> **ASSIGNMENT**: Within the listing below, count the lines that include "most" and give the count alone.

BEGIN RECORDS SHOWN

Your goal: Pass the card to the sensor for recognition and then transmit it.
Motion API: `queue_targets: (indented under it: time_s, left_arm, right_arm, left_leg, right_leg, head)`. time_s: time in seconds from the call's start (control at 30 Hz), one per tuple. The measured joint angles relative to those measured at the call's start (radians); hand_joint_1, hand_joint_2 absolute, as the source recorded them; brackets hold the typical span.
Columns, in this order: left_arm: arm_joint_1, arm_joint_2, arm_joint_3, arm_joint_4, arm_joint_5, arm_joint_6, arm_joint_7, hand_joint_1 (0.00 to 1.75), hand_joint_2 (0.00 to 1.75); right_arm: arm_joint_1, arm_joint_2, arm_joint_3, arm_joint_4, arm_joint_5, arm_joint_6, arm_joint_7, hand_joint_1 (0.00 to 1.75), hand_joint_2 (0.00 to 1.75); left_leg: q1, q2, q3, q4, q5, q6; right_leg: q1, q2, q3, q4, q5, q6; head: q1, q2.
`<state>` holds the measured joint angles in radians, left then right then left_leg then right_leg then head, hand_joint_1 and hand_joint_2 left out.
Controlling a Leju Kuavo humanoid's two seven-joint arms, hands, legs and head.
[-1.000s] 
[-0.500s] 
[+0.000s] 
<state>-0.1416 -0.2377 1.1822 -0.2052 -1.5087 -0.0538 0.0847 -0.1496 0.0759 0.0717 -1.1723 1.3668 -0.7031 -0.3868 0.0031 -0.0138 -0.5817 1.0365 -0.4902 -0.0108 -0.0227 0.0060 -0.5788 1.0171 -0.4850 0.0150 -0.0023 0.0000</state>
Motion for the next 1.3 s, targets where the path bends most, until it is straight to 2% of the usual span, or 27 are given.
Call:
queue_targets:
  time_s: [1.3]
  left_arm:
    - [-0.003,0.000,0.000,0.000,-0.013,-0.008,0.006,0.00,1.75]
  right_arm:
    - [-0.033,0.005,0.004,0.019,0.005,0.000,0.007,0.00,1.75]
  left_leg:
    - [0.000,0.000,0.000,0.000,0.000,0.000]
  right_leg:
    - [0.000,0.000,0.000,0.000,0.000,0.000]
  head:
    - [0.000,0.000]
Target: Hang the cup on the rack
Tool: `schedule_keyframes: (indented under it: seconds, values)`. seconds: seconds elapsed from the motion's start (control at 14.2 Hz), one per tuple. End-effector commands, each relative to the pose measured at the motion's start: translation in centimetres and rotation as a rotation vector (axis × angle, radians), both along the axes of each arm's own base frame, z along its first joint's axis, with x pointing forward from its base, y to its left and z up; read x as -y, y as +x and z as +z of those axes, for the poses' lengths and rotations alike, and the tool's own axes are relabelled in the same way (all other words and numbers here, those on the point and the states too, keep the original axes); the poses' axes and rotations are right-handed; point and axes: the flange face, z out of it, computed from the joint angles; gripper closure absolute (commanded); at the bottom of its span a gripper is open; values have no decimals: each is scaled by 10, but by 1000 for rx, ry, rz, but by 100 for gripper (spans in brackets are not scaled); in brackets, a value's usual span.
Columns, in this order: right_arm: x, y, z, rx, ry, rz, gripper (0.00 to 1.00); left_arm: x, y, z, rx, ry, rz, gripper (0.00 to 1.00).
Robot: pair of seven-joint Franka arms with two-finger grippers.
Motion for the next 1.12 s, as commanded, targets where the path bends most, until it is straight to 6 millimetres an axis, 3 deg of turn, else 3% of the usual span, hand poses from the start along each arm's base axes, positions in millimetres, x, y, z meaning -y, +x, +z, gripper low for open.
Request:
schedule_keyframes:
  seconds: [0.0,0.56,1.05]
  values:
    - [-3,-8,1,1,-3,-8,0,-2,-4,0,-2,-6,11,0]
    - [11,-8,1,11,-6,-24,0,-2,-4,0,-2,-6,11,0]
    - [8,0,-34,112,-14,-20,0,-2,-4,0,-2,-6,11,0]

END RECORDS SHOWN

> **RESPONSE TO THE EXERCISE**: 2